It isn't that what i do is extreme. It is that my manual(and the yj,cj guys with manuals)will go slower than a lower geared auto.the autos wind up riding their brakes trying to slow down to our pace.

Should it be a terrible thing that manuals have one or two advantages over some autos? Does it need to be an insult to guys that run autos? Do your uses and criteria need to be the only valid ones?

I'm with you. I don't know why people are having so much difficulty understanding it.

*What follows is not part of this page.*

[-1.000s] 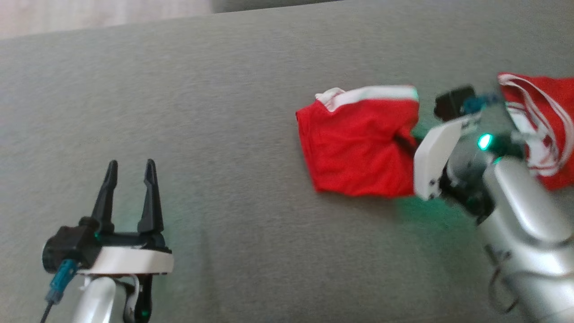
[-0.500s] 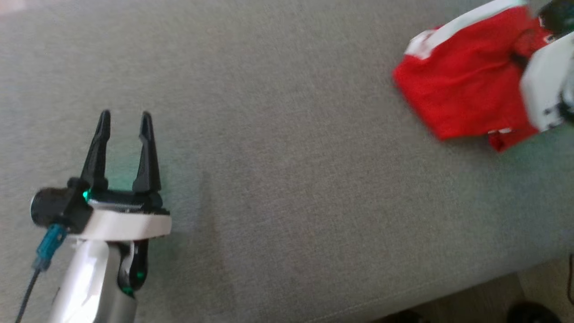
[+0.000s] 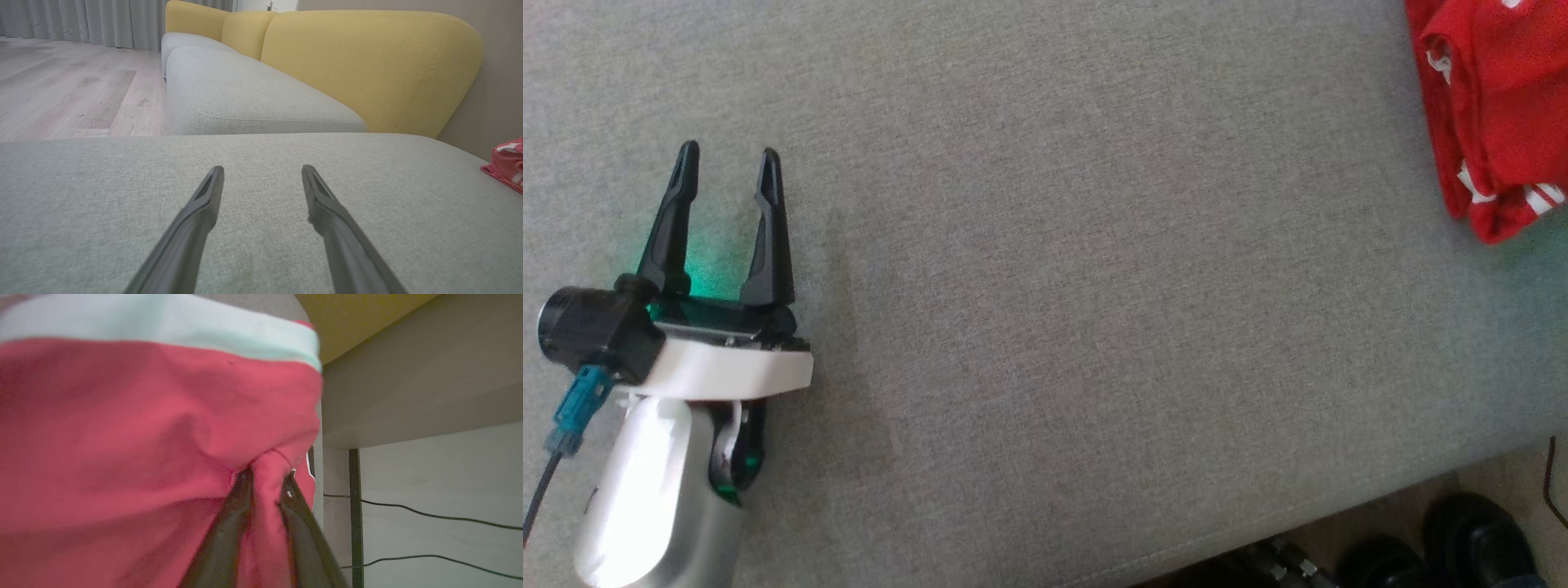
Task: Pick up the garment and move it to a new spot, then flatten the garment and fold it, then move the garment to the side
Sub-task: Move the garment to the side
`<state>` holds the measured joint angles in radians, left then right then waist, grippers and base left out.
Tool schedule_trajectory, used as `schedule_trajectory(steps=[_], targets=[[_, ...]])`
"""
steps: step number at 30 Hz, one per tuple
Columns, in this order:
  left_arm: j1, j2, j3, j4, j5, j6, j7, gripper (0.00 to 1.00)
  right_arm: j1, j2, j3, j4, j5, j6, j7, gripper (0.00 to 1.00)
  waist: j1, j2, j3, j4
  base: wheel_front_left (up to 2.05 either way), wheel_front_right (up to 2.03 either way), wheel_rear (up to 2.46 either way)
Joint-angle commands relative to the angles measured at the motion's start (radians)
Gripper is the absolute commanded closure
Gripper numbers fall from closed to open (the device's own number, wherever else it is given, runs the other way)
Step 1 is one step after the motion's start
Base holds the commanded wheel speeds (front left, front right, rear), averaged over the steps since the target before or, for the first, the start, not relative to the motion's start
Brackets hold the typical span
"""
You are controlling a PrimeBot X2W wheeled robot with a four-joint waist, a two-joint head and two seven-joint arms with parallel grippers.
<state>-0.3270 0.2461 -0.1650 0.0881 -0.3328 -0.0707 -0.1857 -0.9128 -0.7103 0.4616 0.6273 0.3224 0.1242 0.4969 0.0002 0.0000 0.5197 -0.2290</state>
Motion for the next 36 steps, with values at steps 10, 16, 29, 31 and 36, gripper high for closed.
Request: schedule_trajectory(steps=[10, 16, 29, 31, 36], targets=[[-0.005, 0.01, 0.022, 0.014, 0.011, 0.015, -0.033, 0.0, 0.037, 0.083, -0.137, 0.115, -0.069, 0.007, -0.089, 0.0, -0.0002, 0.0, -0.107, 0.014, 0.0, 0.0, 0.0], [0.083, -0.011, 0.04, 0.075, -0.016, 0.02, -0.06, 0.0, 0.172, 0.203, -0.189, 0.027, -0.012, 0.007, -0.237, 0.0, -0.0002, 0.0, -0.264, 0.037, 0.0, 0.0, 0.0], [0.281, -0.051, 0.098, 0.11, -0.042, 0.047, -0.075, 0.0, 0.603, 0.388, -0.274, -0.356, -0.025, 0.007, -0.511, 0.0, -0.0002, 0.0, -0.479, 0.143, 0.0, 0.0, 0.0], [0.299, -0.053, 0.104, 0.114, -0.045, 0.047, -0.075, 0.0, 0.655, 0.416, -0.3, -0.389, -0.05, 0.007, -0.519, 0.0, -0.0002, 0.0, -0.492, 0.154, 0.0, 0.0, 0.0], [0.329, -0.056, 0.109, 0.121, -0.042, 0.04, -0.076, 0.0, 0.749, 0.477, -0.336, -0.442, -0.1, 0.007, -0.505, 0.0, -0.0002, 0.0, -0.508, 0.176, 0.0, 0.0, 0.0]])
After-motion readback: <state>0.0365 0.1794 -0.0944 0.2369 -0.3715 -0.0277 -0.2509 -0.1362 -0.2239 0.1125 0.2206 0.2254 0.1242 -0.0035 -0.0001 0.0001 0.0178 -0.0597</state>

1. Between an ax15 and either automatic with the same downstream gearing, the ax15 will out-engine brake the autos.
2. Lower gearing is not an option with 32rh because no overdrive.
3. 42rle is not a reasonable option due to how much more complicated it would be to swap into your pre-42rle rig
4. The manual does what you need it to do, so it makes no sense whatsoever to spend the hours and thousands of dollars to swap in an auto plus a transfer case just to make it perform as well in the one specific criteria that your ax15 does just fine.


The fact is the people arguing with you aren't satisfied just saying the auto makes technical rock crawling more possible and accepting that there might be one single thing the manual might do a little better in a specific use case. It has to be better in every possible way or you're the dumbest MFer on planet earth. It's the same type of completely nuance-lacking, all or nothing, black and white bullshit we get into on every topic with even a smidgeon of room for opinion or gray area, or spectrum.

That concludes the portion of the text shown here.